ABOUT THIS TASK:
Could you return every line of the material that contains the word "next"?

MATERIAL SHOWN:
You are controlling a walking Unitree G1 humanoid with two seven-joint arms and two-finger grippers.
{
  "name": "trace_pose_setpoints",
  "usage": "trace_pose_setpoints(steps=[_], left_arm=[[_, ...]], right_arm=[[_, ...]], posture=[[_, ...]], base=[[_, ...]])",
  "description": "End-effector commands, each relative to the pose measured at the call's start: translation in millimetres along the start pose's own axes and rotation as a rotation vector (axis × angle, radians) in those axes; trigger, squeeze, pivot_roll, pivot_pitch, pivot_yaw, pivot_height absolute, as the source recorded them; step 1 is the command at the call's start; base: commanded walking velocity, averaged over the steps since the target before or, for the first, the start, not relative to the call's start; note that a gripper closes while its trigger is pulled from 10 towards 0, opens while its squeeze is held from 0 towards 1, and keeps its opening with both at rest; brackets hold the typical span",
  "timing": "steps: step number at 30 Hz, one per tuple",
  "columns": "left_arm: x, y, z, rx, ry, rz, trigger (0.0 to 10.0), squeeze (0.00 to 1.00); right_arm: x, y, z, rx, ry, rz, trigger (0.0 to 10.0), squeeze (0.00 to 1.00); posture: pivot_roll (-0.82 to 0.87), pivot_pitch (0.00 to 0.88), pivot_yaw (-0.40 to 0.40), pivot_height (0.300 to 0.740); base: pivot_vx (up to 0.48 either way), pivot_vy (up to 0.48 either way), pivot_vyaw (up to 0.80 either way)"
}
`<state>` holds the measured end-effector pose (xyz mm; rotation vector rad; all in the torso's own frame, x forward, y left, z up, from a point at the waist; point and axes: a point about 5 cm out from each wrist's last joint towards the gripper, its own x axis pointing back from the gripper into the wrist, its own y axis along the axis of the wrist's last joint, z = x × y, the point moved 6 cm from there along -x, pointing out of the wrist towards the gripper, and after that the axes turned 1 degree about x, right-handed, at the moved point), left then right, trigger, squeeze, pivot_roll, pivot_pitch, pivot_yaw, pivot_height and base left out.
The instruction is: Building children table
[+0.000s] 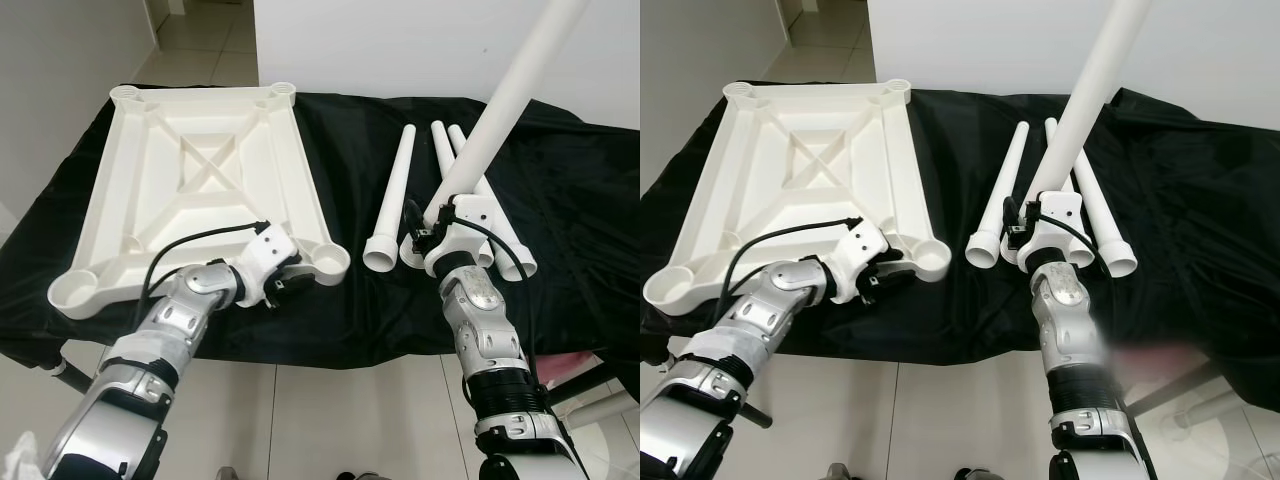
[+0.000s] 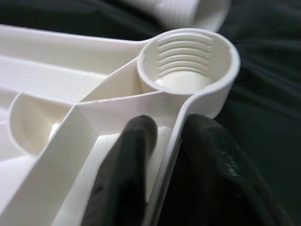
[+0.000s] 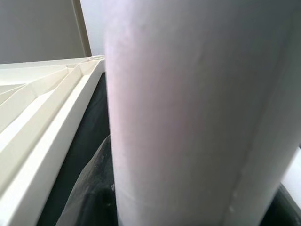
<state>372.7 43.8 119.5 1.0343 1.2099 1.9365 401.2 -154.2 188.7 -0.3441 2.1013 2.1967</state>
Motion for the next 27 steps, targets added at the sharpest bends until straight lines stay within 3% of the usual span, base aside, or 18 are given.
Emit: trace_pose_setpoints(steps=[1, 8, 15, 16, 17, 25, 26, 27], left_arm=[[-5.0, -4.2, -14.5, 0.003, -0.062, 0.014, 0.0, 0.0], [-19.1, 2.6, -23.1, 0.01, -0.051, 0.003, 0.0, 0.0], [-26.4, 8.5, -12.3, 0.027, 0.036, -0.001, 0.1, 0.0], [-28.5, 10.2, -10.1, 0.037, 0.059, -0.002, 4.7, 0.0], [-30.6, 12.5, -9.8, 0.038, 0.071, -0.008, 10.0, 0.0], [-30.4, 16.2, -4.3, 0.058, 0.099, -0.015, 10.0, 0.0], [-27.3, 17.8, 0.6, 0.086, 0.11, -0.028, 10.0, 0.45], [-25.2, 19.0, 4.0, 0.105, 0.118, -0.037, 10.0, 1.0]], right_arm=[[-0.1, -0.1, -1.5, 0.009, -0.004, 0.004, 10.0, 0.0], [-1.3, 0.2, -0.4, 0.006, -0.005, 0.002, 10.0, 0.0], [-1.2, 0.4, 0.9, 0.004, -0.003, -0.003, 10.0, 0.0], [-1.2, 0.2, 0.8, 0.001, -0.005, -0.003, 10.0, 0.0], [-1.2, 0.7, 0.3, -0.003, -0.01, -0.007, 10.0, 0.0], [-1.9, 6.4, -0.3, -0.008, -0.023, -0.035, 10.0, 0.0], [-2.5, 9.1, 0.5, -0.034, -0.017, -0.043, 10.0, 0.0], [-2.9, 10.8, 1.1, -0.054, -0.012, -0.048, 10.0, 0.0]], posture=[[-0.03, 0.06, -0.021, 0.74], [-0.03, 0.059, -0.014, 0.74], [-0.03, 0.058, -0.009, 0.74], [-0.02, 0.061, -0.006, 0.74], [-0.02, 0.061, -0.004, 0.74], [-0.02, 0.064, -0.001, 0.74], [-0.02, 0.065, -0.001, 0.74], [-0.02, 0.065, -0.001, 0.74]], base=[[0.0, 0.0, 0.0], [0.0, 0.0, 0.0], [0.0, 0.0, 0.0], [0.0, 0.0, 0.0], [0.0, 0.0, 0.0], [0.0, 0.0, 0.0], [0.0, 0.0, 0.0], [0.0, 0.0, 0.0]])
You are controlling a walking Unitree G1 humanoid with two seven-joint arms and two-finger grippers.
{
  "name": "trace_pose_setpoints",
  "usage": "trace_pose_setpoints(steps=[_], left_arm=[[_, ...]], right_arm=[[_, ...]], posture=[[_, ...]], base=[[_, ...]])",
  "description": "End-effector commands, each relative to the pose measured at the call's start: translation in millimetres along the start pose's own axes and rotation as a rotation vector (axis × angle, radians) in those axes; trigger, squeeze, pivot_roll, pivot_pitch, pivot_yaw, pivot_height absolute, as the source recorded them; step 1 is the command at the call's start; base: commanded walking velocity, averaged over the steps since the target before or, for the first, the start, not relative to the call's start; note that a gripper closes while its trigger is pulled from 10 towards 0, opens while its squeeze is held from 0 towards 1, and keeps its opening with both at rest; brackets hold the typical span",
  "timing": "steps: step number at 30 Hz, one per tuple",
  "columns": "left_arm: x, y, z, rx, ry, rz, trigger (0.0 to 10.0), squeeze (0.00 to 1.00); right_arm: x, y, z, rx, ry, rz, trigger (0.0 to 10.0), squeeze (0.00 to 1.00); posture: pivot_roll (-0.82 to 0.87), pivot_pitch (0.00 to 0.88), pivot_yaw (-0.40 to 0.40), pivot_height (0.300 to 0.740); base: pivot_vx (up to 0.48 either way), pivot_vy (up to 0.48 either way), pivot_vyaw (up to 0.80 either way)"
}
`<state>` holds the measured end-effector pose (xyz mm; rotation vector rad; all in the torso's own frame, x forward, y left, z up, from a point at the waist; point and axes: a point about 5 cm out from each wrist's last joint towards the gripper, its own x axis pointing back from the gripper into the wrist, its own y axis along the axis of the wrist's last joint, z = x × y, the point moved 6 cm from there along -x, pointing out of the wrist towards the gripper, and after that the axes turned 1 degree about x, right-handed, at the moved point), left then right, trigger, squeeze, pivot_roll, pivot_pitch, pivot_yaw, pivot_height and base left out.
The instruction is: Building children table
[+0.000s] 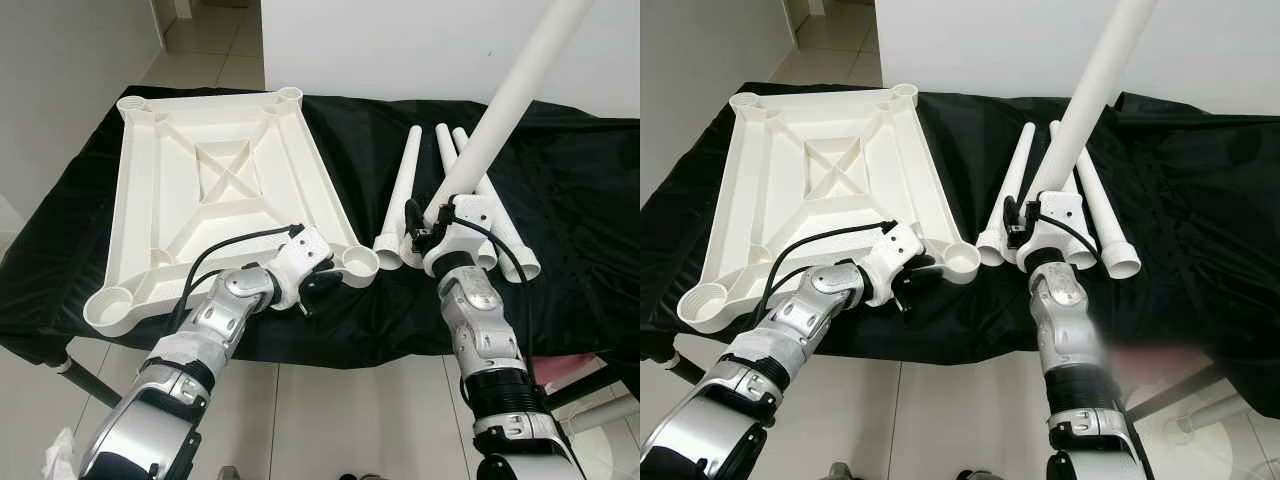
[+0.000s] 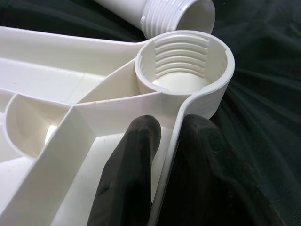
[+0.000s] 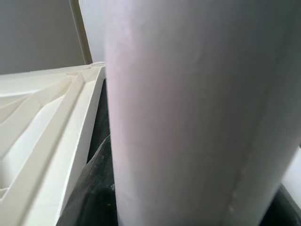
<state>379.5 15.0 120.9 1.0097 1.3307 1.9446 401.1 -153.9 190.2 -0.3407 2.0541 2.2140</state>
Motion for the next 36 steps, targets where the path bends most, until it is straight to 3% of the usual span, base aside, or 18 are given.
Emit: trace_pose_setpoints(steps=[1, 5, 6, 7, 8, 12, 17, 21, 25, 27, 30, 32, 33, 36], left_arm=[[4.6, 10.7, 15.1, 0.062, 0.054, -0.044, 10.0, 1.0], [9.2, 14.0, 20.6, 0.054, 0.062, -0.055, 10.0, 1.0], [12.8, 16.9, 24.8, 0.047, 0.07, -0.064, 10.0, 0.6], [12.8, 16.9, 24.8, 0.047, 0.07, -0.064, 10.0, 0.6], [18.9, 23.6, 31.3, 0.057, 0.078, -0.092, 10.0, 0.0], [33.9, 39.1, 48.0, 0.103, 0.107, -0.156, 10.0, 0.0], [43.3, 39.6, 66.3, 0.151, 0.188, -0.163, 10.0, 0.0], [45.1, 38.9, 67.6, 0.159, 0.194, -0.162, 10.0, 0.0], [51.5, 31.3, 68.4, 0.148, 0.214, -0.137, 10.0, 0.0], [51.5, 31.3, 68.4, 0.148, 0.214, -0.137, 10.0, 0.0], [55.9, 28.1, 67.6, 0.142, 0.225, -0.125, 10.0, 0.0], [55.9, 28.1, 67.6, 0.142, 0.225, -0.125, 10.0, 0.0], [57.6, 27.0, 67.7, 0.14, 0.235, -0.118, 10.0, 0.0], [58.7, 26.3, 67.7, 0.134, 0.244, -0.116, 10.0, 0.0]], right_arm=[[-3.4, 13.4, 3.7, -0.055, 0.024, -0.046, 10.0, 0.0], [-3.9, 18.9, 6.1, -0.067, 0.041, -0.069, 10.0, 0.0], [-4.1, 23.6, 6.9, -0.072, 0.05, -0.09, 10.0, 0.0], [-4.1, 23.6, 6.9, -0.072, 0.05, -0.09, 10.0, 0.0], [-4.9, 29.8, 7.3, -0.083, 0.058, -0.116, 10.0, 0.0], [-9.2, 38.2, 8.5, -0.103, 0.068, -0.155, 10.0, 0.0], [-15.2, 30.2, 18.6, -0.174, 0.085, -0.145, 10.0, 0.0], [-16.7, 27.1, 21.0, -0.213, 0.084, -0.139, 10.0, 0.0], [-20.9, 15.5, 26.0, -0.369, 0.066, -0.124, 10.0, 0.0], [-20.9, 15.5, 26.0, -0.369, 0.066, -0.124, 10.0, 0.0], [-23.2, 4.4, 25.4, -0.477, 0.043, -0.104, 10.0, 0.0], [-23.2, 4.4, 25.4, -0.477, 0.043, -0.104, 10.0, 0.0], [-25.3, -1.2, 22.4, -0.53, 0.02, -0.094, 10.0, 0.0], [-27.4, -6.2, 19.4, -0.566, -0.003, -0.082, 10.0, 0.0]], posture=[[-0.02, 0.066, -0.002, 0.74], [-0.02, 0.066, -0.003, 0.74], [-0.02, 0.068, -0.007, 0.74], [-0.02, 0.068, -0.007, 0.74], [-0.01, 0.07, -0.012, 0.74], [-0.01, 0.067, -0.02, 0.74], [0.0, 0.064, -0.027, 0.74], [0.0, 0.064, -0.032, 0.74], [0.01, 0.067, -0.037, 0.74], [0.01, 0.067, -0.037, 0.74], [0.02, 0.077, -0.04, 0.74], [0.02, 0.077, -0.04, 0.74], [0.03, 0.087, -0.04, 0.74], [0.03, 0.087, -0.04, 0.74]], base=[[0.0, 0.0, 0.0], [0.0, 0.0, 0.0], [0.0, 0.0, 0.0], [0.0, 0.0, 0.0], [0.0, 0.0, 0.0], [0.0, 0.0, 0.0], [0.0, 0.0, 0.0], [0.0, 0.0, 0.0], [0.0, 0.0, 0.0], [0.0, 0.0, 0.0], [0.0, 0.0, 0.0], [0.0, 0.0, 0.0], [0.0, 0.0, 0.0], [0.0, 0.0, 0.0]])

WRITTEN ANSWER:
Motion for the next 27 steps, targets added at the sharpest bends until straight lines stay within 3% of the usual span, base aside, or 18 are given.
Motion for the next 36 steps, targets where the path bends most, until it is straight to 3% of the usual span, base aside, or 18 are given.

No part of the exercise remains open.